In summary, if you are leading with observational data, you need to use assumptions additional to data if you want to do causal inference.
Correlation mens a likeness or relationship, whereas causation is prior to what proceeds ... those emanating from the cause and thus, a likeness or correlation in certain respects.
I think Ann is correct - if all you have is a correlation then a formal causal explanation is not possible, you're doomed. Or are you?
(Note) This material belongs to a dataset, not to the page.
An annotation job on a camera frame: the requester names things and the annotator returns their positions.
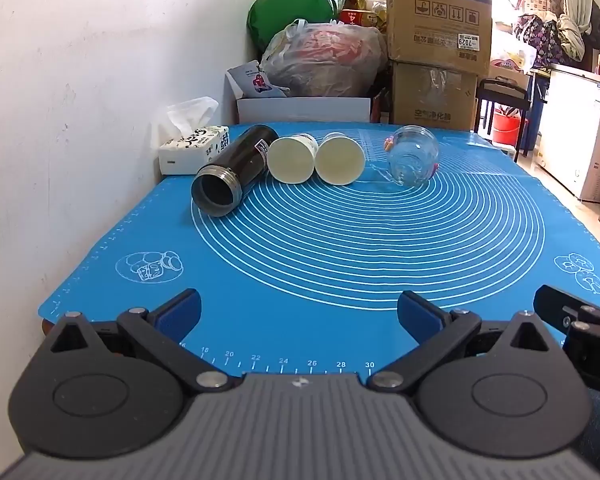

Correlations just don't fall out of the sky, or you don't find them just lying around. They come from an analysis, and an analysis means that someone went out a collected data, and before that they made a decision about what to measure to use to get the data. The measurement instrument probably was based on some theory, and there is probably some theoretical reason why someone decided to measure and correlate particular variables.
So what I'm trying to say is that the correlation is the end point in a series of decisions that were probably driven by theory, previous research, and hopefully some common sense. Using all this other information you could consider each of the The Bradford-Hill criteria and make some judgement about the likelihood of the relationship being causal.
So, if you say to me "Mark, I've a correlation between two variables and it is r = .45, does this represent a causal relationship?" I'll say "I don't know, and can never know". if you say to me "Mark, I've a correlation between two variables and it is r = .45, and I know lots of other things about these variables, and there's other research; does this represent a causal relationship?" I'll say "I don't know, and we can never be sure, but we sure try and thing about how plausible it is".
Nancy Cartwright has a saying, "causes in, causes out" which means that you need some assumptions about causal relations and then the data may (or may not) help you to reach others. Lots of work in the last few decades on reaching causal conclusions from non-experimental data (e.g., Pearl, Rubin, Rosenbaum), but these require more assumptions. Of course even in experimental settings assumptions are needed.
Most of the logical system are ofcourse coherent. Yet, they make some assumption within it where in extreme realism where, the model is a "true" description of reality. An int anti realism it is merley a discription of "reality", where a model can be regarded as "epistemically adequate", whereby we believe the model has some description in relation to "reality". Ofcourse there is more in between.
For example, Halperen starts with X=x whereby X represents a random variable and x a realisation of it. But this means x is obtained completely at "random" from the target population (defining the actual population). Then u represent the relation, M the model and ψ is assumed the actual causal link: (M, u)⊢ψ. Hence, aprior we need to assume ψ is the actual "true" causal link and X=x. But, I would not know if X=x and I know that with the data I work this is assumption is simply invalid. I also do not know if ψ, but this is what I want to find out. Hence, we need to believe (M, u)⊢ψ, X=x is "true", to make a causal claim. We cannot claim it to be "true" because we "found" it. But I feel these to move very close to extreme realism (pleas correct me if wrong, would be curious).